The nations of Grenada and Mexico established diplomatic relations in 1975. Both nations are members of the Association of Caribbean States, Community of Latin American and Caribbean States, Organization of American States and the United Nations.

==History==
Grenada and Mexico established diplomatic relations on 11 April 1975. Since the establishment of diplomatic relations; relations between both nations have taken place in primarily multilateral forums. In 1983, Mexico condemned the United States invasion of Grenada and demanded respect to the territorial integrity and sovereignty of Grenada. Mexico also urged international organizations to take the necessary measures for withdrawal of all foreign forces from Grenada.
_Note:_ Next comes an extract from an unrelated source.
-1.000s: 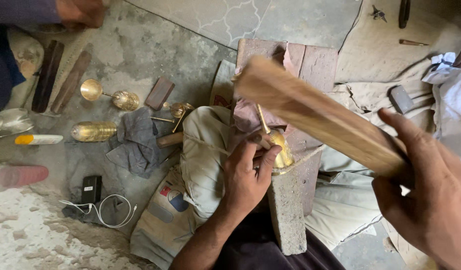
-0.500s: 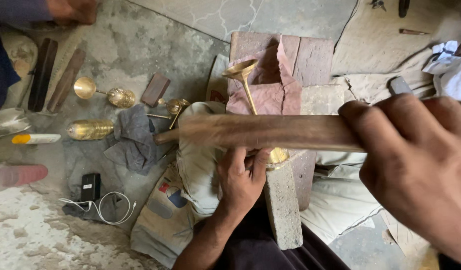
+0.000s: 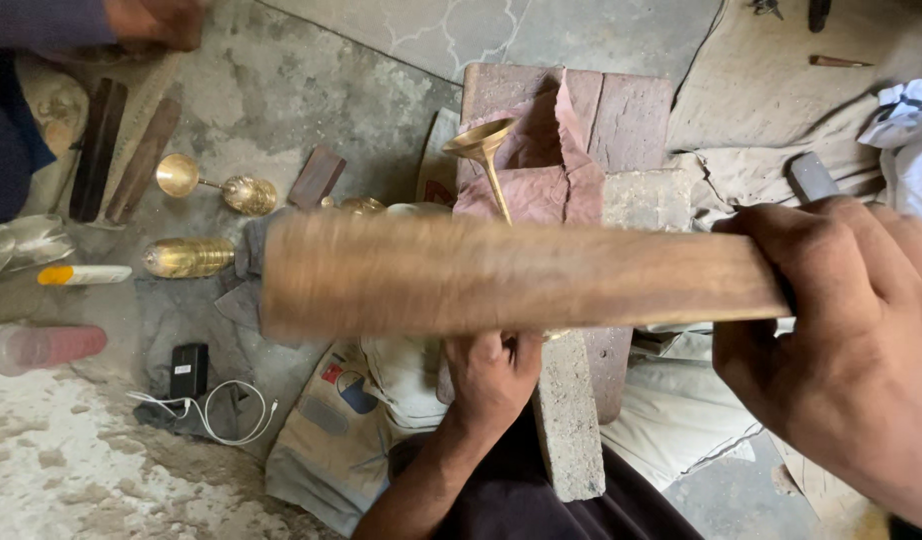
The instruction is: The person hammers a brass oil lamp on a wooden block using a wooden mallet and a metal punch. They repeatedly strike the punch to shape the lamp's body, occasionally rotating the lamp to work on different sections.
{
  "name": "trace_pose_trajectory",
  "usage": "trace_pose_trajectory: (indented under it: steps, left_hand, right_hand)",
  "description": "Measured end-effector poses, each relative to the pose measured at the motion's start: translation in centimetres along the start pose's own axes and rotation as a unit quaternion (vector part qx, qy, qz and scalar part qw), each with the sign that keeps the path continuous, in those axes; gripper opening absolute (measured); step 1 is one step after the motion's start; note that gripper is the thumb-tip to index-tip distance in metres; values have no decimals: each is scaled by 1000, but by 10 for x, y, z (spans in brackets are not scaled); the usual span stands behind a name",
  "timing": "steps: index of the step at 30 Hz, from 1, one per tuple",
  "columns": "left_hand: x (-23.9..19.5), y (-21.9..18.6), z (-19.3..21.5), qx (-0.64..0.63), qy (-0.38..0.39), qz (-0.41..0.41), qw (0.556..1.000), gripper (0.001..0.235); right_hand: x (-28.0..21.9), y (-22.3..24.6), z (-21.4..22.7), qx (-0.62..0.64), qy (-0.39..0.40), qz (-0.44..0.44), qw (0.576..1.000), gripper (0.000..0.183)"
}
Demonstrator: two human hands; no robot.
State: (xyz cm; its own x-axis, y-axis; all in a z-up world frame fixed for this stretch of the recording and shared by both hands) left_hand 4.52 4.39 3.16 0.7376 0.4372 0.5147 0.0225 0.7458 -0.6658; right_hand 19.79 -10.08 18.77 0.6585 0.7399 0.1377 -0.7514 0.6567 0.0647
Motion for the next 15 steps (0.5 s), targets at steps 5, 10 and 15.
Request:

In February 2010, Grenadian Prime Minister Tillman Thomas paid a visit to Cancún to attend the Mexico-Caribbean Community (CARICOM) summit. In November 2010, Grenadian Prime Minister Thomas returned to Cancún to attend the 2010 United Nations Climate Change Conference.

In 2014, Mexico opened an honorary consulate in St. George's. That same year, Grenadian Prime Minister Keith Mitchell and Foreign Minister Nickolas Steele traveled to Mexico to attend the Mexico-Caribbean Community summit in Mérida.

In 2004 Hurricane Ivan hit Grenada and destroyed the nation's Parliament building. Mexico financially contributed $13.5 million Eastern Caribbean dollars to the building of Grenada's new Parliament building. The new building was inaugurated in June 2014 and was attended by non-resident Mexican Ambassador Oscar Esparza-Vargas. In honor of Mexico's contribution, Grenada named the House of Parliament's library as Mexico Library, to commemorate the close ties between the two countries.

In March 2018, Mexican Foreign Minister Luis Videgaray Caso paid a visit to Grenada. In 2021, Mexico sent doctors to Grenada to assist with the fight against COVID-19 on the island-nation.

==High-level visits==
High-level visits from Grenada to Mexico
- Prime Minister Tillman Thomas (February & November 2010)
- Prime Minister Keith Mitchell (2014)
- Foreign Minister Nickolas Steele (2014)
- Foreign Minister Peter David (2021)

High-level visits from Mexico to Grenada
- Foreign Minister Luis Videgaray Caso (2018)

==Bilateral agreements==
Both nations have signed a few bilateral agreements such as an Agreement in Educational and Cultural Cooperation (1981) and an Agreement for Cooperation in Development (2014). Each year, the Mexican government offers scholarships for nationals of Grenada to study postgraduate studies at Mexican higher education institutions.

==Trade==
In 2023, trade between Grenada and Mexico totaled US$6.1 million. Grenada's main exports to Mexico include: electrical apparatus for circuits, telephones including mobile phones and valves for pipes and vats. Mexico's main exports to Grenada include: furniture, household electronics, iron and non-alloy steel, chemical based products, alcohol and oil. Mexican multinational company Cemex operates in Grenada.

==Resident diplomatic missions==
- Grenada is accredited to Mexico from its embassy in Washington, D.C., United States.
- Mexico is accredited to Grenada from its embassy in Castries, Saint Lucia and maintains an honorary consulate in St. George's.